#### Task directions
Counting only the lines below that contain the word "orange", what is the total? Give it with no other words.

Recorded data Start Marker

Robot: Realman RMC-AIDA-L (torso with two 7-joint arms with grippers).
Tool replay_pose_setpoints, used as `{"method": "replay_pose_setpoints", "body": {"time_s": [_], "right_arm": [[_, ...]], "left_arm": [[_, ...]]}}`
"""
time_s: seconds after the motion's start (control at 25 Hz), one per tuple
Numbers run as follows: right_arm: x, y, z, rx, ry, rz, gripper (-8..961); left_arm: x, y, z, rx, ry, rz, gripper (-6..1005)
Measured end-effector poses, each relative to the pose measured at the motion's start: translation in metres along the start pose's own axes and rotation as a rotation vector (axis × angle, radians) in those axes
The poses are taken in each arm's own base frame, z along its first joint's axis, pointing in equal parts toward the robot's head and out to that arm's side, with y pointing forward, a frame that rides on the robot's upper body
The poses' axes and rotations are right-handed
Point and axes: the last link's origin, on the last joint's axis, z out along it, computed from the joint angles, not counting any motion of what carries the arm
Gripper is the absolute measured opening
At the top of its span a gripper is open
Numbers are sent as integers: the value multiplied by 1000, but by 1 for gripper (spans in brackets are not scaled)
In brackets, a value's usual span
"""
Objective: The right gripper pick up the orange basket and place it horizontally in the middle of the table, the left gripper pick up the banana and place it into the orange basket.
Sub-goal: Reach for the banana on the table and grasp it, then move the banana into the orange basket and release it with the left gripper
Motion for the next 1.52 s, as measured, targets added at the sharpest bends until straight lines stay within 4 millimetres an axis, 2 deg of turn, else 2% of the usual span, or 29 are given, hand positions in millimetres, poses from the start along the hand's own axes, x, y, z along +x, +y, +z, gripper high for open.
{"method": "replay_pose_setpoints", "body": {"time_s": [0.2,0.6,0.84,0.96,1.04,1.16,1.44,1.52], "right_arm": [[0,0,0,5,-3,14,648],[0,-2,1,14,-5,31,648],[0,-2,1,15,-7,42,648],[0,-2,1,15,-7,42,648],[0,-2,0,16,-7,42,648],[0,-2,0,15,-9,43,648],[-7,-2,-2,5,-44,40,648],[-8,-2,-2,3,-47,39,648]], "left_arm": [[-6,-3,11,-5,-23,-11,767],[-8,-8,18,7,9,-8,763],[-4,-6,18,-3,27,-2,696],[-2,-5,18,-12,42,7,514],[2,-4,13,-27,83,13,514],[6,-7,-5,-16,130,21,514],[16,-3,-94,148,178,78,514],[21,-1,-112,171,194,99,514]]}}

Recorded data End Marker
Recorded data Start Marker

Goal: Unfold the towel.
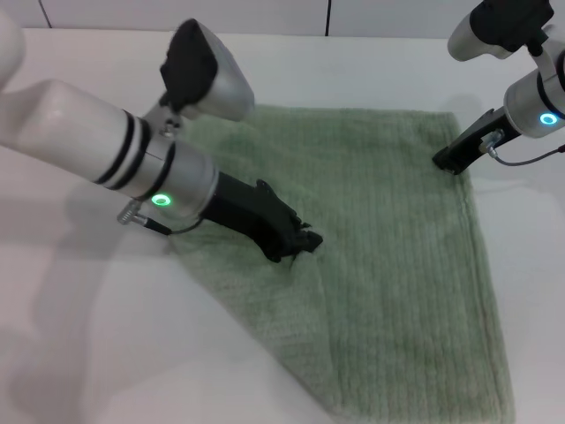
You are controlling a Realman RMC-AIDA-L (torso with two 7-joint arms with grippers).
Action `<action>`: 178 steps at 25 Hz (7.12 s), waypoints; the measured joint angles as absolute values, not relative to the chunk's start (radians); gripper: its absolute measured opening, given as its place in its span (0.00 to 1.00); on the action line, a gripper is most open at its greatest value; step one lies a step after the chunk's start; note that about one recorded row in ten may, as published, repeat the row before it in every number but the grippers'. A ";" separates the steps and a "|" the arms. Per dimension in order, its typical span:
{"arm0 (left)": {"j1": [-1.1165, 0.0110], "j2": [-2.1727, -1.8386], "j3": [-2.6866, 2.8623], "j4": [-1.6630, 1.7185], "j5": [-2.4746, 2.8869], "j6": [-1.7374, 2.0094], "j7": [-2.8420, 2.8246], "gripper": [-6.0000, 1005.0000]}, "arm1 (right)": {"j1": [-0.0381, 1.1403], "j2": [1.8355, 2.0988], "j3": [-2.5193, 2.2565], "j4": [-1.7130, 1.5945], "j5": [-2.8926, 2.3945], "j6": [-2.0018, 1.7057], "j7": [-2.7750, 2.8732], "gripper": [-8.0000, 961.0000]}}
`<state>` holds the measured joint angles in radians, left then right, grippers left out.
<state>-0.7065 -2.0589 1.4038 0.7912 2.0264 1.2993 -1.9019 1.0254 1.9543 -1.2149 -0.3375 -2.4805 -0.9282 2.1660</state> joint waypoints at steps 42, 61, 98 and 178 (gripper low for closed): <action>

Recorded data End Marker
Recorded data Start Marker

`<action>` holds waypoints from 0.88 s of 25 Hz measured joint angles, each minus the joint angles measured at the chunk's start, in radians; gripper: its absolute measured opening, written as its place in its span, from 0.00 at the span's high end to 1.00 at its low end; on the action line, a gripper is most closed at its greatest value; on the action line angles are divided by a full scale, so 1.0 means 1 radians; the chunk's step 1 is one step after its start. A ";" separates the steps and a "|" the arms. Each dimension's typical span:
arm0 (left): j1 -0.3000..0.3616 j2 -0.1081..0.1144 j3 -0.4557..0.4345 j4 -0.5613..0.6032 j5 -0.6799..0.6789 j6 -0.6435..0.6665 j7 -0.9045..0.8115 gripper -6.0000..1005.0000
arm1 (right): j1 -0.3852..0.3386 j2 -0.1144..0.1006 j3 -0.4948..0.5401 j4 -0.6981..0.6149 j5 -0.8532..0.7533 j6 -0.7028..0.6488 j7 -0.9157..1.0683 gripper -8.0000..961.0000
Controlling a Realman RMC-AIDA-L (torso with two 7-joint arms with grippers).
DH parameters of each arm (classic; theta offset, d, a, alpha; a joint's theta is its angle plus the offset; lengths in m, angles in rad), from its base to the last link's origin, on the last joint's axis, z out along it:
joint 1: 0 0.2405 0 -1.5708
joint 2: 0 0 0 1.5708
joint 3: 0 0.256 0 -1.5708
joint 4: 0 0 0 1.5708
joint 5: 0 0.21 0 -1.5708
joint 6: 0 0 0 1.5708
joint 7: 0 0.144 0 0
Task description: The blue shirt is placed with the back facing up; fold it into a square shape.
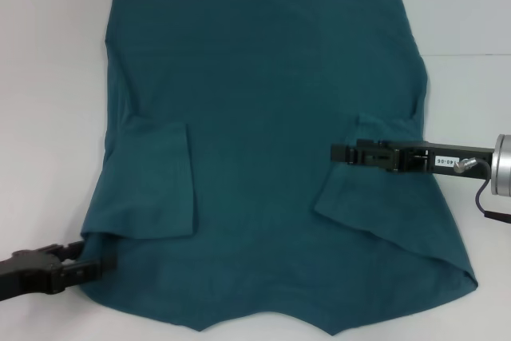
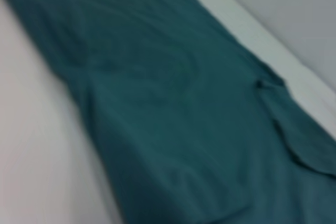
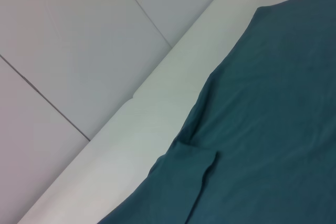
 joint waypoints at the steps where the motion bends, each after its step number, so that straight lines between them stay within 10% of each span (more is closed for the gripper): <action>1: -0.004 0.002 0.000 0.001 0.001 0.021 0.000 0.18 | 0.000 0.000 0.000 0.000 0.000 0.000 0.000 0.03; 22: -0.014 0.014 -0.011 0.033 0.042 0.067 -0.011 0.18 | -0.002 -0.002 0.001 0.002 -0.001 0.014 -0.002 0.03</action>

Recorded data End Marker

#### Solution for this task
2